La aprobación en la Cámara de Diputados del Proyecto de Ley 528/2024-2025, que pretende imponer nuevos gravámenes a la industria vitivinícola solo puede explicarse como uno más de los diversos despropósitos y tonterías que han caracterizado este proceso preelectoral, caracterizado por la incertidumbre, y donde, en algunos casos, se pretende “hacer cosas” a último momento, probablemente para disimular la mediocridad generalizada de los últimos años.
El mencionado proyecto de ley llega al extremo de la incoherencia y desnuda la ignorancia de los hacedores y ejecutores de leyes sobre una lógica productiva mínimamente sostenible. Ignorancia que, por cierto, tiene mucho que ver con la espiral de pobreza y destrucción ambiental en la que estamos envueltos desde hace tiempo.
La industria vitivinícola boliviana se ha desarrollado en los últimos 30 años “a pulmón”, ganando el mercado boliviano y abriendo diversos boquetes en algunos extranjeros, y lo ha hecho sufriendo la competencia descarnada del contrabando argentino, durante la mayor parte de ese lapso. Es decir, no solo no ha contado con un apoyo decidido del Estado, sino que, además, le ha sido negada la protección mínima establecida por las leyes vigentes, (vulnerada por los distintos niveles de mafias contrabandistas que operan en el país).
Por otra parte, en los últimos años, la cadena ha desarrollado una industria “hermana”, la del enoturismo, que también se desarrolla sin políticas estatales que lo protejan y le brinden condiciones mínimas (transporte, señalización, promoción, etcétera).
Las cadenas mencionadas no solo han tenido el mérito de generar riqueza mientras se agotaban a pasos agigantados los recursos provenientes del gas, sino que han mostrado uno adicional: son compatibles con la conservación del entorno ambiental. El relativamente pequeño valle central tarijeño tiene condiciones ideales para el desarrollo de cultivos de alto valor, lo que, sumado al paisaje y valores culturales, hacen que sea un sitio apto para el turismo (un artículo publicado hacer unos meses en la edición central del New York Times calificó al valle tarijeño como la toscana boliviana). Y para que la ecuación funcione es necesario proteger las fuentes de agua de la región (en la zona funciona desde hace aproximadamente un año el programa “Apoya Sama”, donde seis empresas locales, sin tener ninguna obligación legal, colaboran de manera sostenida con la labor de los guardaparques en la reserva del mismo nombre).

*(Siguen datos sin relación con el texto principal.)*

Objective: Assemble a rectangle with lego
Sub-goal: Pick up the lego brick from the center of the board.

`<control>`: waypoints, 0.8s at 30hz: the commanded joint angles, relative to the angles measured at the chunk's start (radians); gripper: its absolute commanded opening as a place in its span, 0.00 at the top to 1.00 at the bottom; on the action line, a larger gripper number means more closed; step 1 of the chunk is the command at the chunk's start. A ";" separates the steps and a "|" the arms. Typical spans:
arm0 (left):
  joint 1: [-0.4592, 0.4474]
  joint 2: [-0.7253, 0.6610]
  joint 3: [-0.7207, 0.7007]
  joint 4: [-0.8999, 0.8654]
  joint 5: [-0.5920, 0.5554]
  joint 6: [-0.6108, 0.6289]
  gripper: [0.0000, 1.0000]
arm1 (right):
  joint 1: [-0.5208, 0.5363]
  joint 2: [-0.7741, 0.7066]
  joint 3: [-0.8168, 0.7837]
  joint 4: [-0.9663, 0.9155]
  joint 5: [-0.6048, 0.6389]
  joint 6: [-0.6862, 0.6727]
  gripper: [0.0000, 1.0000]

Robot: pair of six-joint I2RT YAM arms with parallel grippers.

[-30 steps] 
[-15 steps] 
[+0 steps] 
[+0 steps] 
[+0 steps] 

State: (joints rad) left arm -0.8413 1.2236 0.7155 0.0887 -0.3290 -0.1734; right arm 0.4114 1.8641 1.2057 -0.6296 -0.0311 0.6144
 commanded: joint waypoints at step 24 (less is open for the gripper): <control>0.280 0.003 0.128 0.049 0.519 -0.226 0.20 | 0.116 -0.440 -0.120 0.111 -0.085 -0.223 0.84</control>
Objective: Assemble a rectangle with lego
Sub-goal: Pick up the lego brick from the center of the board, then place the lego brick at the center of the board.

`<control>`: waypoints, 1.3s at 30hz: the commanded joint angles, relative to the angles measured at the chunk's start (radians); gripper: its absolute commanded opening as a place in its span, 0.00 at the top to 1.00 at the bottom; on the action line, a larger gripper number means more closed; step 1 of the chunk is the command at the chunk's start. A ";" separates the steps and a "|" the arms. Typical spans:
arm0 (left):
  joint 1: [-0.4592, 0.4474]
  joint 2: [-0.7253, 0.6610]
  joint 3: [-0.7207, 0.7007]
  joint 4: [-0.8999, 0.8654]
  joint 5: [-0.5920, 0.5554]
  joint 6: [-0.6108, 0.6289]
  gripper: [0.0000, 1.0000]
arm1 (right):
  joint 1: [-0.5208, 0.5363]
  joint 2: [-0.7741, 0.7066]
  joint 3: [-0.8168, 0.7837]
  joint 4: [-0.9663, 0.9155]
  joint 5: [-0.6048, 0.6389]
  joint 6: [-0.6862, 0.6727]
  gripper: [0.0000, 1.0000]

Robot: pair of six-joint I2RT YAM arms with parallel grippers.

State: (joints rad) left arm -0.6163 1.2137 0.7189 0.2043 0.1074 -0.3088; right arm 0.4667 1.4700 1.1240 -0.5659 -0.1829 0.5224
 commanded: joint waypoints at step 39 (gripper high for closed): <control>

El inusitado interés de los legisladores de marras por cobrar nuevos impuestos al sector vitivinícola contrasta con el desinterés en no hacerlo con otros que han copado lugares centrales en nuestra economía: mineros cooperativistas, productores de coca, comerciantes de tierra (Roger Cortez en un artículo publicado la anterior semana, identifica estos sectores como los de los “tres tráficos” presentes en Bolivia).
¿Tiene algún sentido que el Estado boliviano no cobre impuestos a quienes envenenan la tierra, la queman, la parcelan y la comercializan sin una planificación mínima, mientras pretende aumentarlos a sectores que están haciendo una gestión territorial positiva?
Y queda para una discusión posterior, que en realidad tiene que ver con la viabilidad futura de la institucionalidad boliviana, si la incorporación de sectores históricamente excluidos al manejo de sectores del Estado y de la economía, no debería estar también acompañada de su “formalización”; es decir, su integración al conjunto social, no solo en los temas impositivos, sino en el cumplimiento de las normas ambientales y laborales, etcétera. Un cuestionamiento que no es hecho desde una posición conservadora, si no desde el afán de poder visualizar un Estado que posea una armonía mínima en la diversidad de sus componentes.
¿Puede el valle tarijeño generar un “modelo productivo propio”? Apropiándonos de un término utilizado en la última reunión de embajadores que visitó la región yo creo que sí. Hasta ahora los sectores más innovadores del empresariado local, junto a pequeños y medianos productores y grupos importantes de la sociedad civil, han logrado avances en ese sentido.
Por un lado, numerosos jóvenes se lanzan a montar emprendimientos productivos diversos relacionados con las dos cadenas mencionadas. Por el otro, algunas de las empresas más importantes avanzan en innovaciones productivas clave para la sostenibilidad (como el riego por goteo, por ejemplo) y, finalmente, se establecen nuevos mecanismos de protección de las fuentes de agua como el programa Apoya Sama y el Fondo Municipal de Agua, recientemente inaugurado.
Todavía falta lograr que los distintos niveles de gobierno desarrollen verdaderamente políticas y acciones que favorezcan al sector. Y si eso ocurre, es posible que se puedan conjurar los nubarrones que se ciernen sobre el terruño tarijeño, transmutados a momentos en mineros cooperativistas, loteadores, o legisladores extraviados.
Rodrigo Ayala es gestor ambiental y cineasta.